Tahar Belkhodja : Ben Ali devrait remédier au déficit démocratique

Tahar Belkhodja : M. Ben Ali devrait remédier au déficit

de démocratie dont souffre son pays

 

Le Monde 27 octobre 2009

Les élections présidentielle et législatives du dimanche 25 octobre n’ont pas failli à la tradition : les instances dirigeantes ont proclamé, encore une fois, l’unanimité ou presque en faveur du pouvoir.

Au-delà de cet événement conjoncturel, des questions lancinantes préoccupent de plus en plus mes compatriotes, à tous les niveaux : le système va-t-il évoluer pendant le prochain mandat ? Quel sera l’avenir du pays après Zine El-Abidine Ben Ali ? Les mêmes interrogations semblent courir chez beaucoup d’observateurs étrangers.

Pour ma part, j’ai choisi de dire publiquement mes convictions. Trente années d’action publique et de vie politique m’autorisent à libérer ma conscience et à révéler ce qui, depuis longtemps, me tourmente.

Il faut d’abord convenir que Habib Bourguiba fut omnipotent et omniprésent pendant plus de trois décennies, et que la démocratie n’était pas à l’ordre du jour, même si deux événements mémorables – la débâcle de la politique de collectivisation entamée dans les années 1960 ; l’incursion libyenne à Gafsa en 1980 – auraient dû aboutir à l’ouverture du système. Ce ne fut pas le cas.

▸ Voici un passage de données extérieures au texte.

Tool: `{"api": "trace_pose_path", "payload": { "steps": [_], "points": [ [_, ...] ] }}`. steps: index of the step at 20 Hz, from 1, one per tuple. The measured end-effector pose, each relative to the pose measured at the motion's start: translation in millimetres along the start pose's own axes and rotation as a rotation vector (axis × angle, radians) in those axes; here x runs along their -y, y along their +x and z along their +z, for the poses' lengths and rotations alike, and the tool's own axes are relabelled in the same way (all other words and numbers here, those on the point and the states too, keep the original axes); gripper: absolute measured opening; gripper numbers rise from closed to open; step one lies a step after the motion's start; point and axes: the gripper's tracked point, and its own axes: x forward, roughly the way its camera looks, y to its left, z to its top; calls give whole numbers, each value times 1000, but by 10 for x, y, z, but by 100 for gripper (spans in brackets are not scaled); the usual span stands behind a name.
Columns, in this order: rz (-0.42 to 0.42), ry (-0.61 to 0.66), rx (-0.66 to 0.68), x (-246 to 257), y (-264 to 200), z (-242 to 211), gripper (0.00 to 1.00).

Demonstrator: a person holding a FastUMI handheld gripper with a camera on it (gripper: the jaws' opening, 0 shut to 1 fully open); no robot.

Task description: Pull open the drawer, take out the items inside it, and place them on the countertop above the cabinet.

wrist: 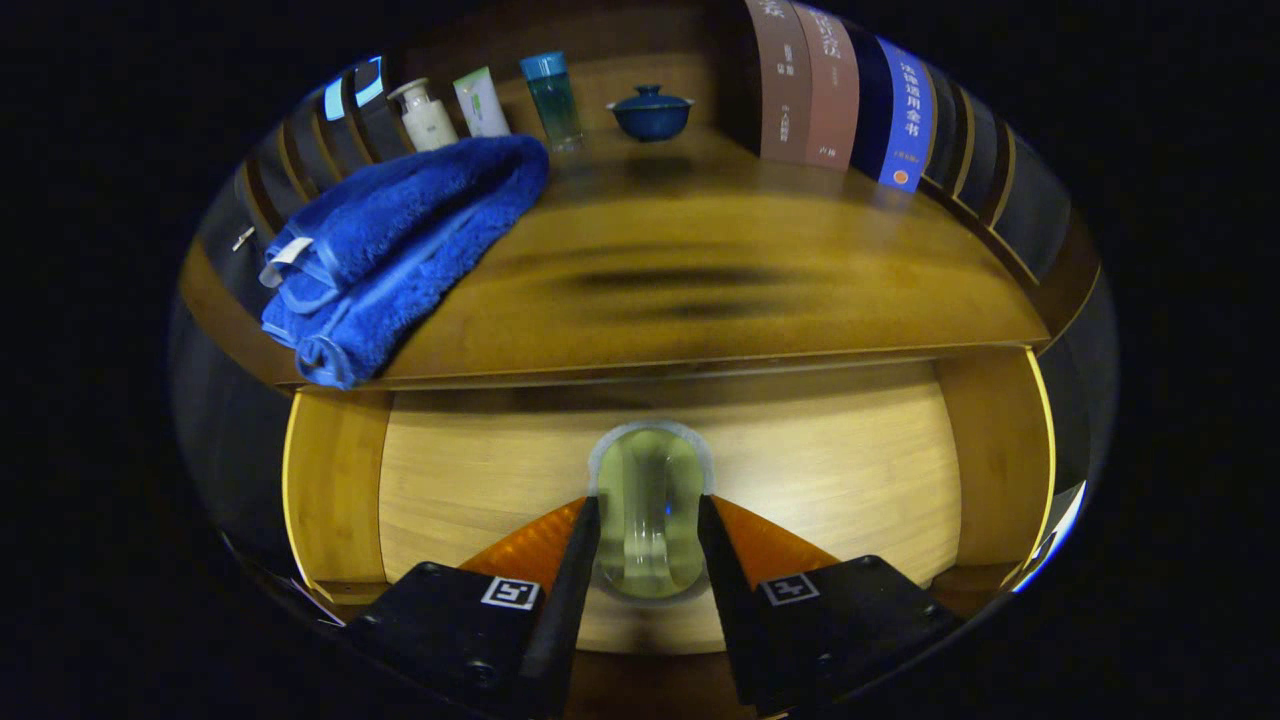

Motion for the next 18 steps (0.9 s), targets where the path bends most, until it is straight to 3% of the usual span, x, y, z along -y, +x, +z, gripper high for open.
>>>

« Le Changement » (la prise du pouvoir par M. Ben Ali) a été bien conduit en 1987, mais rien ne garantit que demain la Tunisie connaîtra une succession apaisée. Car le système continue de reposer sur un seul homme vers qui tout converge.

Aujourd’hui, l’appréhension cède à l’inquiétude. Notre pays souffre de façon endémique d’un déficit de démocratie aggrave par la rigidité du système Etat-parti. Le seul régulateur institutionnel, le Parlement, monolithique et conformiste, ne favorise pas le vrai débat.

L’opinion se convainc que les fruits de la croissance ne sont pas répartis équitablement et judicieusement. Elle s’interroge sur le niveau de l’endettement du pays, et déplore la fuite des capitaux et des cerveaux. Les rumeurs les plus extravagantes circulent : on dénonce le clientélisme, les passe-droits ; on fustige des enrichissements indécents et trop rapides.

Cependant, on admet que le pays s’est transformé pendant ces vingt dernières années.

Certes, l’essor économique est relativement probant. C’est la condition essentielle mais non suffisante pour tout développement. Le progrès économique implique nécessairement plus de démocratie des acquis et sauvegarder la stabilité et la sérénité.

J’écoute souvent les jeunes. Ils admettent volontiers le régime présidentiel, mais veulent qu’il soit encadré par une démocratie sereine et crédible. Ils sont angoissés par les perspectives de chômage qui obsèdent déjà la majorité de leurs anciens camarades. La Tunisie, plus proche du Liban que du Yémen, ne pourrait se permettre de voir ses forces vives contraintes de quitter le pays.

Je souhaite qu’une volonté politique au sommet s’exerce pour conduire cet aggiornamento qu’attend le pays. Les autres voies sont des impasses. L’opposition est clairsemée et inconsistante. La société civile est atrophiée par plus d’un demi-siècle d’autoritarisme. La classe moyenne, l’épine dorsale de tout régime républicain, dépérit de jour en jour.

Je voudrais faire confiance au chef de l’Etat. Sa responsabilité est institutionnelle. Président de tous les Tunisiens, il ne doit pas rester à la tête d’un parti, fût-il le premier d’entre eux. Le vrai pluralisme interdit tout lien organique entre l’Etat et les partis politiques, sans aucune exception. La démocratie interne, et la transparence quant aux ressources et aux responsabilités, sont des exigences morales et politiques.

Il nous faut un Conseil constitutionnel affranchi, afin de crédibiliser ses actes. Il nous faut consolider l’indépendance d’une justice respectueuse de l’Etat de droit. Il nous faut une presse libre et des élections pluralistes et transparentes. L’occasion est propice au lendemain de cette élection présidentielle pour entamer solennellement ces reconversions.

Le 25 octobre, comme les fois précédentes, les Tunisiens sont allés voter pour réélire leur président, pariant sur l’avenir et convaincus qu’un changement est inéluctable. Souhaitons qu’ils ne soient pas déçus.